Ron Itay, Shapira Jacob, Kahana-Rojkind Ady H, Quesada Roger, Domb Benjamin G
The Ruth and Bruce Rappaport Faculty of Medicine, Technion-Israel Institute of Technology, Haifa 3109601, Israel.
Orthopedic Department, Rambam Medical Center, Haifa 3525408, Israel.
J Clin Med. 2025 Aug 26;14(17):6036. doi: 10.3390/jcm14176036.

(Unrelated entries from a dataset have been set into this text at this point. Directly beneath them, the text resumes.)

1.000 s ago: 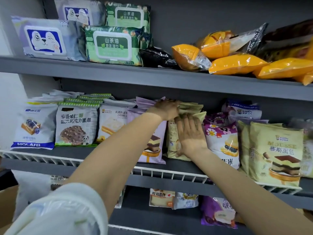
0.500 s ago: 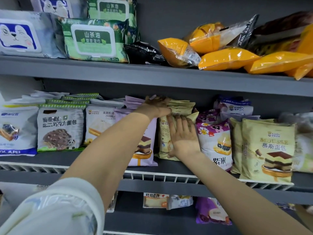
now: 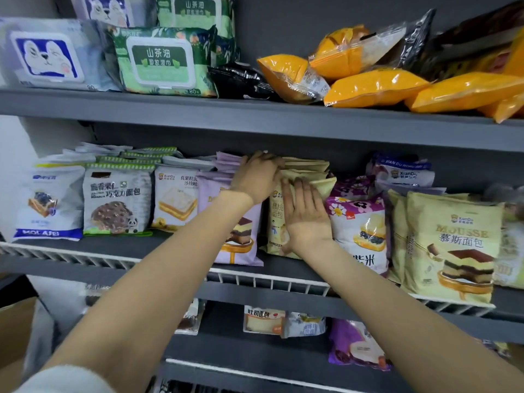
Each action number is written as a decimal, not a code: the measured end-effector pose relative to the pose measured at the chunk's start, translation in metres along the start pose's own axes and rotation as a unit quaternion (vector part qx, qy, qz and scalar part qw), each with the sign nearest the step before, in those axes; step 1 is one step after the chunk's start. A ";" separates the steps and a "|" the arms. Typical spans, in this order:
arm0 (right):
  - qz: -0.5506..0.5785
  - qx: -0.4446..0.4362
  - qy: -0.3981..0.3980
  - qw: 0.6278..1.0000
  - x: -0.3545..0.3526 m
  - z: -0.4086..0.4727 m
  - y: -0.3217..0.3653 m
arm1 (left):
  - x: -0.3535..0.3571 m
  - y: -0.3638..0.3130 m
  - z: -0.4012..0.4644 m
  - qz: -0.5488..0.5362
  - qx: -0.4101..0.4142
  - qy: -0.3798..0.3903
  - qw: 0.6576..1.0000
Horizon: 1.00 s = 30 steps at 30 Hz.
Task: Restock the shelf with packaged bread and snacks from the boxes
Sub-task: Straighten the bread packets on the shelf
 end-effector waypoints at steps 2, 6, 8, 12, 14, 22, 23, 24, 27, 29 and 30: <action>-0.034 -0.014 -0.056 0.998 -0.015 -0.005 0.001 | -0.003 0.003 -0.016 -0.017 -0.025 -0.019 0.999; 0.005 -0.037 -0.171 0.984 -0.044 -0.027 -0.015 | 0.001 -0.009 -0.047 -0.062 -0.062 -0.021 0.996; 0.041 -0.016 -0.214 0.976 -0.057 -0.042 -0.037 | 0.004 -0.030 -0.055 -0.076 -0.038 0.004 0.996; 0.125 0.048 -0.115 0.984 -0.038 -0.066 -0.088 | 0.018 -0.068 -0.057 -0.021 0.026 0.043 0.999; 0.183 0.076 -0.005 0.980 -0.011 -0.073 -0.102 | 0.029 -0.073 -0.053 -0.006 0.017 0.081 0.997; 0.103 0.131 -0.047 0.985 0.000 -0.078 -0.097 | 0.045 -0.066 -0.055 0.014 -0.031 0.095 0.995; 0.090 0.138 -0.048 0.985 0.001 -0.076 -0.096 | 0.044 -0.066 -0.056 0.012 -0.029 0.088 0.996; 0.081 0.145 -0.046 0.985 0.002 -0.072 -0.095 | 0.044 -0.066 -0.057 0.011 -0.027 0.081 0.996; 0.042 0.168 -0.029 0.984 0.008 -0.058 -0.098 | 0.044 -0.065 -0.058 0.026 -0.022 0.074 0.997; 0.046 0.175 -0.033 0.983 0.015 -0.052 -0.101 | 0.045 -0.066 -0.058 0.041 -0.021 0.075 0.996; 0.059 0.169 -0.037 0.983 0.019 -0.048 -0.101 | 0.044 -0.068 -0.057 0.049 -0.017 0.071 0.996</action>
Point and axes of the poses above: each hand's wrist, its own z-axis towards the middle knuckle, its own x-axis out of the palm, y = z × x, the point moved 9 cm from there along z, towards the middle knuckle, and after that the axes turned 5 degrees about -x, right-handed, at the moved point
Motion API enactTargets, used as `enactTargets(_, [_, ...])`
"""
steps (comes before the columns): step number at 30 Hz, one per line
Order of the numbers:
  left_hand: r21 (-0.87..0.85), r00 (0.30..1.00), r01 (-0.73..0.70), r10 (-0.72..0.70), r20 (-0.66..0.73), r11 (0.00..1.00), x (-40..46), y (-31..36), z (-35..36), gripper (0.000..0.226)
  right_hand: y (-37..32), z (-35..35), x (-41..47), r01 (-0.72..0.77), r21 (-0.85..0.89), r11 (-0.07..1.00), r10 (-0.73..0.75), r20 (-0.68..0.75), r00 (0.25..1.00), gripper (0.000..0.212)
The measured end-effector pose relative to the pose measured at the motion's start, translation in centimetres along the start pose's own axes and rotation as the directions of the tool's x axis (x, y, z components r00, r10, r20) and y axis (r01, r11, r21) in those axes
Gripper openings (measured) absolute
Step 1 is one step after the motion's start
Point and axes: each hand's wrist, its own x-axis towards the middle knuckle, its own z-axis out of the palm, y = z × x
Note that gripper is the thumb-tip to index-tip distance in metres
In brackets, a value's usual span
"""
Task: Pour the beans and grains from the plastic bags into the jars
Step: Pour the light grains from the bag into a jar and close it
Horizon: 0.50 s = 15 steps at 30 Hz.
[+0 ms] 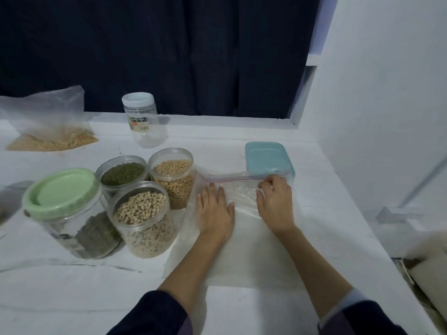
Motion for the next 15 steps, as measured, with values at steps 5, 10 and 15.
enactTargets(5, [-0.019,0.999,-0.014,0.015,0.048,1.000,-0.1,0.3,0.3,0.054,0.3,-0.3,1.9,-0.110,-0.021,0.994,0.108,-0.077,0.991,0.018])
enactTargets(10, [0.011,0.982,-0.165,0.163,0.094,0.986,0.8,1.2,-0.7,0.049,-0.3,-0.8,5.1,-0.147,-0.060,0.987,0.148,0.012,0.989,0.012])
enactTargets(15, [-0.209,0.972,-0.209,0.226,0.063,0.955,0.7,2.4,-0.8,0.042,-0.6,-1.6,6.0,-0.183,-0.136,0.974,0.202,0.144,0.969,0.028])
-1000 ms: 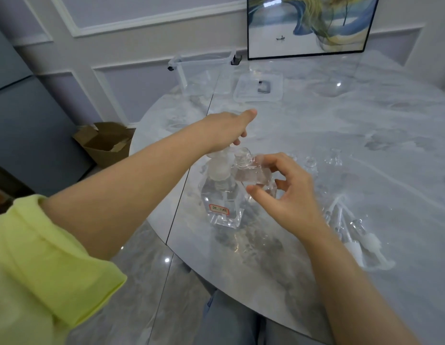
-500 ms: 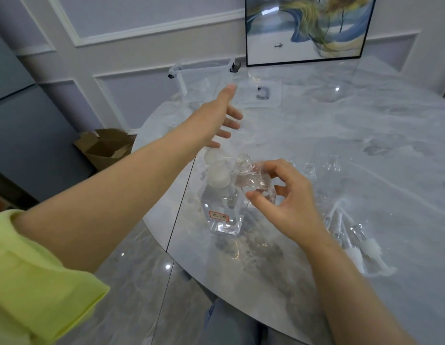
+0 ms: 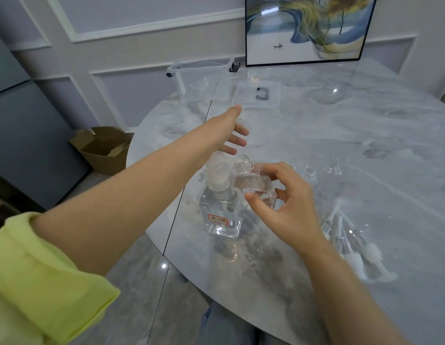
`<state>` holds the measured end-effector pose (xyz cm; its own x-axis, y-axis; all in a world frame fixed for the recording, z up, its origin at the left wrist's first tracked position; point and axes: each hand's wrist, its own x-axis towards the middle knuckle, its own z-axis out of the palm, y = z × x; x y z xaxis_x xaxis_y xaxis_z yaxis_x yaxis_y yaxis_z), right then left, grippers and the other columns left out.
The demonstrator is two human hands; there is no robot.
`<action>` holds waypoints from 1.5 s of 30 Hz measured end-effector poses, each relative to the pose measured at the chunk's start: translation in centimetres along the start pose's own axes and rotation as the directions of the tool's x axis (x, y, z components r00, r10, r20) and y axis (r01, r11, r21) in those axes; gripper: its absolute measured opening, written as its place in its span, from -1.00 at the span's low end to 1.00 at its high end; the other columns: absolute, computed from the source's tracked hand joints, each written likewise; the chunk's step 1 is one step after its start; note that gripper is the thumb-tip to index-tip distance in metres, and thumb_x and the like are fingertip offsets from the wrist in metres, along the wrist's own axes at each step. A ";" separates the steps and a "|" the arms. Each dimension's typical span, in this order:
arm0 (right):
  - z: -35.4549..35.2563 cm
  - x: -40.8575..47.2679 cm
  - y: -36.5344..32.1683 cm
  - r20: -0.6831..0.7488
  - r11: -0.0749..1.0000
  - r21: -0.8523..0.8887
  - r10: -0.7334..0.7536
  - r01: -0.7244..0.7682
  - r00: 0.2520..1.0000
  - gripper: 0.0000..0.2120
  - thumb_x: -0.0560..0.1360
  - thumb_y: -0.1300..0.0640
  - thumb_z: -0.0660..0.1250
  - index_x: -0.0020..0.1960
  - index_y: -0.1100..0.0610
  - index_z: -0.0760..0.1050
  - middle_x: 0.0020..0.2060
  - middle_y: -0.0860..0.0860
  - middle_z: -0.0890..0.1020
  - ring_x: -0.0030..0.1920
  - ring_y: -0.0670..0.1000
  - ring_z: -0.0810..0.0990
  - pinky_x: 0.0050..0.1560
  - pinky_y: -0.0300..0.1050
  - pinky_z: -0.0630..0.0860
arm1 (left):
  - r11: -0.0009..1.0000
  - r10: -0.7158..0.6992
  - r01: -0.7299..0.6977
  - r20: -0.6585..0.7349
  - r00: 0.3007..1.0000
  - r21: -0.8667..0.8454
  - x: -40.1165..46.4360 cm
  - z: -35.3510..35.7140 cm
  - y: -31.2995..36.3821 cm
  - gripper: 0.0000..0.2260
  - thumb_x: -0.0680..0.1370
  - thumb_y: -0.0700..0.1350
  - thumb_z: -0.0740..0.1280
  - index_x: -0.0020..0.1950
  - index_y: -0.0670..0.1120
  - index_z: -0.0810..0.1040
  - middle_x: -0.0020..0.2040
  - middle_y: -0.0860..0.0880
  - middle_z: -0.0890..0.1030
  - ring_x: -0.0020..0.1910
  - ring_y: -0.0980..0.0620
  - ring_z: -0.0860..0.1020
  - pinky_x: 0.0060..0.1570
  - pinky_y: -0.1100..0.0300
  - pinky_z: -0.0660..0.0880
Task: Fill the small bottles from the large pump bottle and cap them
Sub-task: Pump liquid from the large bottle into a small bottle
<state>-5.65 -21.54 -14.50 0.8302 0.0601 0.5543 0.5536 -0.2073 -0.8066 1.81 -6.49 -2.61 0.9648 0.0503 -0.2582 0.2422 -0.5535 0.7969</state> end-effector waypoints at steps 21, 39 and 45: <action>0.2 0.0 0.6 0.001 0.999 0.007 0.047 -0.047 0.999 -0.67 0.37 0.12 0.48 0.13 0.07 0.60 0.00 -0.13 0.64 0.05 0.01 0.63 -0.09 0.20 0.62 | 0.985 0.107 -0.095 -0.080 0.991 0.144 1.3 0.6 -1.3 -0.56 0.70 0.19 0.00 0.17 -0.01 0.59 0.02 0.04 0.69 0.07 0.01 0.64 -0.06 0.12 0.46; 0.0 0.0 0.7 -0.006 0.999 0.009 0.041 -0.041 0.999 -0.69 0.37 0.09 0.46 0.11 0.05 0.60 0.00 -0.16 0.63 0.04 0.00 0.63 -0.12 0.20 0.63 | 0.969 0.129 -0.110 -0.072 0.989 0.220 1.5 0.6 -0.8 -0.55 0.70 0.18 -0.03 0.28 -0.02 0.55 0.06 0.03 0.67 0.17 -0.04 0.57 0.16 0.03 0.46; 0.0 0.0 0.4 -0.005 0.999 0.012 0.033 -0.033 0.999 -0.69 0.36 0.14 0.48 0.10 0.05 0.60 -0.01 -0.20 0.63 0.05 -0.02 0.62 -0.10 0.14 0.63 | 0.957 0.105 -0.088 -0.047 0.993 0.276 1.5 0.5 -0.7 -0.53 0.70 0.20 -0.03 0.30 -0.01 0.54 0.09 0.02 0.67 0.13 -0.02 0.60 0.05 0.07 0.43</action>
<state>-5.44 -21.60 -14.89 0.8478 0.0486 0.5282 0.5265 -0.1977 -0.8269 3.06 -6.39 -3.86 0.9886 0.0314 -0.1474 0.1189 -0.7636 0.6346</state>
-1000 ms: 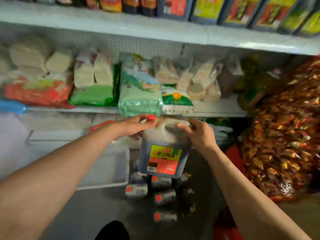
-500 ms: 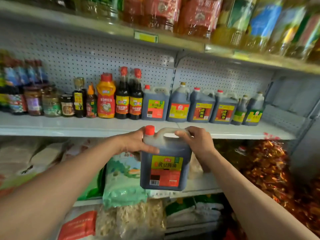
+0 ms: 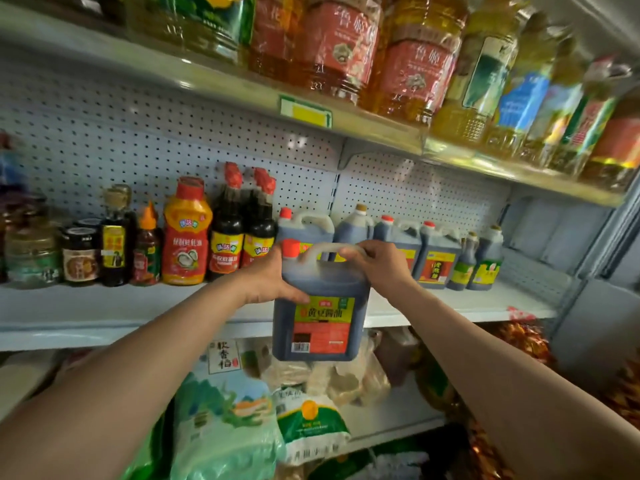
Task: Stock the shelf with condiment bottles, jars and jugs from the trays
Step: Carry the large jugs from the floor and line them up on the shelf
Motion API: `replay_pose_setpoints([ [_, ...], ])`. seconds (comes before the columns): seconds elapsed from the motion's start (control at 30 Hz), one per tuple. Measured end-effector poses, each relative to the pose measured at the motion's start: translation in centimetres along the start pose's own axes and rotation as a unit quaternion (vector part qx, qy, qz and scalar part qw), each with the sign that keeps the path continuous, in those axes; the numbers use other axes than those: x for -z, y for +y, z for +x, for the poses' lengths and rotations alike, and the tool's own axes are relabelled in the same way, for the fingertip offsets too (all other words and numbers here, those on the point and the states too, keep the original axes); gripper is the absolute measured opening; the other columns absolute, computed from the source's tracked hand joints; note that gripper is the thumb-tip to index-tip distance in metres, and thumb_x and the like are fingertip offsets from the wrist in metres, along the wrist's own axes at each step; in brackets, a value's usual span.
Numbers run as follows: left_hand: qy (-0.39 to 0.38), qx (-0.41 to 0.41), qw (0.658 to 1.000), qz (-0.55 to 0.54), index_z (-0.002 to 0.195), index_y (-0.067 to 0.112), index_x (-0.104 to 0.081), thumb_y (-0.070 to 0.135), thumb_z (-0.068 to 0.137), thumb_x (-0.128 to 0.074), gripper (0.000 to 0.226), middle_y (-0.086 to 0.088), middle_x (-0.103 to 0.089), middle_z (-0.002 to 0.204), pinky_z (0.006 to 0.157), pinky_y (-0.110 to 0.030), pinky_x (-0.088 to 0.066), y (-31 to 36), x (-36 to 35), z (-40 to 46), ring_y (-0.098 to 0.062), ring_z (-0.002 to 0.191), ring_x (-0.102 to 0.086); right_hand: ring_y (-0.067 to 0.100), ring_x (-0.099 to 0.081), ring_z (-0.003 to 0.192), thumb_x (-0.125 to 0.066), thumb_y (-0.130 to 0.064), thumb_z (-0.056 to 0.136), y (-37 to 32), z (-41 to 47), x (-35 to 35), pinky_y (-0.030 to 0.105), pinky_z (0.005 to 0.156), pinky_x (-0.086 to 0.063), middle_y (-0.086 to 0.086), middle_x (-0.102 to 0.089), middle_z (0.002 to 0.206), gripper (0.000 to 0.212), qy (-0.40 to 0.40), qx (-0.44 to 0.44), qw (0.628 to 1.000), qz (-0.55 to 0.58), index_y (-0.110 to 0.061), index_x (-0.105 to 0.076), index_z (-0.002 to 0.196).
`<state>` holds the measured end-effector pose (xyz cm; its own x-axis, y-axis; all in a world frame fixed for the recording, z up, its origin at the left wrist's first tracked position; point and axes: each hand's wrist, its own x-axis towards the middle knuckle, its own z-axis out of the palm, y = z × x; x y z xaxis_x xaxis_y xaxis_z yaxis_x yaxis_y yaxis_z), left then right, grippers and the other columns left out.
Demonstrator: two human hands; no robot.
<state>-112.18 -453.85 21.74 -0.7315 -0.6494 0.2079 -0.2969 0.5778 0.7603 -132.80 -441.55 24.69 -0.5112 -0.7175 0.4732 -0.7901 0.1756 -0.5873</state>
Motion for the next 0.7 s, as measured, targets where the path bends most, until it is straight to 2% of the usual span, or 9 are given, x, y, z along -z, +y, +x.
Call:
replay_pose_setpoints([
  [0.1, 0.013, -0.001, 1.0, -0.001, 0.137, 0.025, -0.033, 0.029, 0.059, -0.095, 0.101, 0.006, -0.056, 0.119, 0.09, -0.031, -0.048, -0.9, 0.4, 1.3, -0.016, 0.11, -0.055, 0.006, -0.046, 0.054, -0.066, -0.065, 0.083, 0.2, 1.4, -1.2, 0.029, 0.053, -0.032, -0.009, -0.051, 0.054, 0.037, -0.004, -0.002, 1.0, 0.009, -0.033, -0.064, 0.065],
  [0.23, 0.041, 0.003, 0.999, 0.007, 0.123, 0.03, -0.04, 0.03, 0.057, -0.095, 0.086, 0.012, -0.058, 0.107, 0.072, -0.023, -0.045, -1.7, 0.7, 2.9, -0.009, 0.097, -0.058, 0.011, -0.05, 0.06, -0.064, -0.065, 0.084, 0.9, 3.5, -2.5, 0.031, 0.056, -0.036, -0.006, -0.055, 0.06, 0.042, -0.027, 0.008, 0.999, 0.014, -0.023, -0.071, 0.08],
  [0.37, 0.075, 0.01, 0.997, -0.004, 0.12, 0.033, -0.044, 0.029, 0.055, -0.096, 0.083, 0.017, -0.059, 0.102, 0.071, -0.023, -0.048, -2.3, 0.4, 4.5, -0.004, 0.092, -0.059, 0.011, -0.049, 0.062, -0.062, -0.069, 0.08, 1.1, 5.8, -3.1, 0.032, 0.059, -0.037, -0.005, -0.056, 0.064, 0.055, -0.058, 0.02, 0.998, 0.026, -0.015, -0.07, 0.087],
  [0.47, 0.1, 0.025, 0.995, -0.005, 0.122, 0.037, -0.041, 0.031, 0.053, -0.096, 0.089, 0.015, -0.06, 0.103, 0.073, -0.025, -0.05, -2.4, -0.3, 6.0, -0.007, 0.092, -0.059, 0.009, -0.044, 0.058, -0.068, -0.056, 0.086, 1.9, 7.6, -3.4, 0.031, 0.058, -0.035, -0.007, -0.051, 0.06, 0.041, -0.065, 0.024, 0.997, 0.038, -0.016, -0.064, 0.076],
  [0.53, 0.113, 0.034, 0.993, 0.004, 0.124, 0.036, -0.043, 0.034, 0.048, -0.097, 0.093, 0.011, -0.064, 0.107, 0.079, -0.029, -0.054, -2.5, -0.8, 7.2, -0.011, 0.095, -0.062, 0.008, -0.045, 0.06, -0.069, -0.056, 0.084, 2.6, 8.8, -3.7, 0.03, 0.058, -0.035, -0.008, -0.05, 0.06, 0.041, -0.066, 0.019, 0.997, 0.043, -0.018, -0.061, 0.072],
  [0.6, 0.121, 0.043, 0.992, 0.005, 0.124, 0.036, -0.046, 0.038, 0.042, -0.095, 0.095, 0.01, -0.067, 0.11, 0.08, -0.031, -0.055, -2.7, -1.3, 8.5, -0.011, 0.095, -0.064, 0.009, -0.046, 0.062, -0.068, -0.062, 0.079, 3.9, 10.1, -4.5, 0.032, 0.059, -0.035, -0.008, -0.052, 0.061, 0.046, -0.067, 0.017, 0.997, 0.043, -0.017, -0.062, 0.074],
  [0.7, 0.126, 0.054, 0.99, 0.013, 0.126, 0.039, -0.047, 0.038, 0.045, -0.095, 0.094, 0.013, -0.067, 0.109, 0.07, -0.02, -0.048, -3.1, -2.0, 10.1, -0.009, 0.094, -0.063, 0.009, -0.051, 0.066, -0.06, -0.081, 0.069, 6.1, 11.5, -6.0, 0.035, 0.061, -0.04, -0.006, -0.057, 0.065, 0.07, -0.067, 0.015, 0.996, 0.063, -0.014, -0.067, 0.084],
])
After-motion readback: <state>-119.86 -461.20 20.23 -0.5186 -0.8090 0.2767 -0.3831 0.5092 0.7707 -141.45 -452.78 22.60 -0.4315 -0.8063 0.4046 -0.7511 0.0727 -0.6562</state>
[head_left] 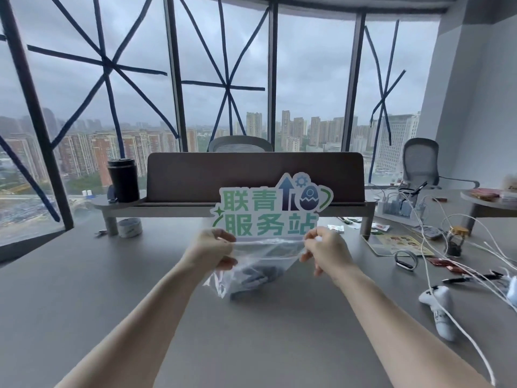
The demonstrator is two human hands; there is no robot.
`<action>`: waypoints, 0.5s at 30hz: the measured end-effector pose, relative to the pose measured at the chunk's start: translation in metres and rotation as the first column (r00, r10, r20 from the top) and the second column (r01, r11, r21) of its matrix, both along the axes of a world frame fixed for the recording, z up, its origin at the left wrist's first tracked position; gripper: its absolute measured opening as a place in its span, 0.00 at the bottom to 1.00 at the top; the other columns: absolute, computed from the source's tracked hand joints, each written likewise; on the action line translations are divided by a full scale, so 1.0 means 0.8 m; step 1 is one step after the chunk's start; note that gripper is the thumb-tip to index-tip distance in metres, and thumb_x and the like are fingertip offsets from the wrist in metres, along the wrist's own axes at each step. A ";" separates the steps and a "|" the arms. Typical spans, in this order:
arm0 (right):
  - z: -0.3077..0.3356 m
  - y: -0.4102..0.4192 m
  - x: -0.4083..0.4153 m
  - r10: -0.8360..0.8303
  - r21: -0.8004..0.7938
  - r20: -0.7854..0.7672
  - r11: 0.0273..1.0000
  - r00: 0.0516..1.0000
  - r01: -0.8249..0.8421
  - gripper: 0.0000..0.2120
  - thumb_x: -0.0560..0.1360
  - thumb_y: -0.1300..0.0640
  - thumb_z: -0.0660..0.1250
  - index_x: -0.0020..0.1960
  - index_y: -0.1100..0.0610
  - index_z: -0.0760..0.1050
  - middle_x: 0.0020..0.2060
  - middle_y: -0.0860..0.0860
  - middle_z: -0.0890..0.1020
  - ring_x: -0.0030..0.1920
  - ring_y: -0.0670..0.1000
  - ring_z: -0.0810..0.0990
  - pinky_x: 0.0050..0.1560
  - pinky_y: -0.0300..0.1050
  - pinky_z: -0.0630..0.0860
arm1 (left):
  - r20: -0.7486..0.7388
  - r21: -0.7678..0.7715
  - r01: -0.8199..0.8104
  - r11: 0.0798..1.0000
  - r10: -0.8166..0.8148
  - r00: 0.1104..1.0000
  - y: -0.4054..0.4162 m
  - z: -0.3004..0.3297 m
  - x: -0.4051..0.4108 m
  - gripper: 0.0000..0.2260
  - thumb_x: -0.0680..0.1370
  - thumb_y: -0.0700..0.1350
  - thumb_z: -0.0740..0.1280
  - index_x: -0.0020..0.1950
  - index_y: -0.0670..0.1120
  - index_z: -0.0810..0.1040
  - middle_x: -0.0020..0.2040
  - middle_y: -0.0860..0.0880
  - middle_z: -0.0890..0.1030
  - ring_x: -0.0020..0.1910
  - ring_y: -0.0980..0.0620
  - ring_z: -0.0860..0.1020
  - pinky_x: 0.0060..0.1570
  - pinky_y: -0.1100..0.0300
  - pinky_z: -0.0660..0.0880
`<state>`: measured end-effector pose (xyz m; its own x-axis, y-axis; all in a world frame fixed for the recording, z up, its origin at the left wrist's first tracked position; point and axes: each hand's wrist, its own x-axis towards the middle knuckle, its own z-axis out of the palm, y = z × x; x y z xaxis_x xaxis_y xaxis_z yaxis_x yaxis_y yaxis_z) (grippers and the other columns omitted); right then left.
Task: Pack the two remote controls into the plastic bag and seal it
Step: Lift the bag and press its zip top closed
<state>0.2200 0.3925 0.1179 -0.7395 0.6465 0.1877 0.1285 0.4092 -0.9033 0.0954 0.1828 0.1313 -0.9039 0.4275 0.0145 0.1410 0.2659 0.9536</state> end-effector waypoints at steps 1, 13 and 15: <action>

Since robotic THA is a relatively new procedure, there is a paucity of high-quality research evaluating long-term PROMs, and as such this study aimed to compare the long term outcomes in robotic and manual THA. To systematically review the literature comparing mid- to long-term patient-reported outcome measures (PROMs) between robotic-assisted and manual THA. This study focused specifically on full-body text of studies comparing robotic and manual THA and comparing PROMs with a minimum of 2 years follow-up. Inclusion criteria were studies comparing robotic THA and manual THA and showing at least 1 PROMs with a minimum follow-up period of 2 years. Five studies reported higher scores in 2-year follow-up for patient undergone robotic surgery. In addition, most studies did not show significant difference in dislocation nor revision rate between robotic and manual THA. Six studies assessed limb-length discrepancy using radiographic measurements and found no evidence of superior outcomes in either group. Based on the current evidence, this review identified evidence suggesting a trend toward better PROMs in patients operated on robotically. However, there was not enough evidence to conclude a correlation between lower risks for post-operative complications, revisions, and dislocations and robotic surgery.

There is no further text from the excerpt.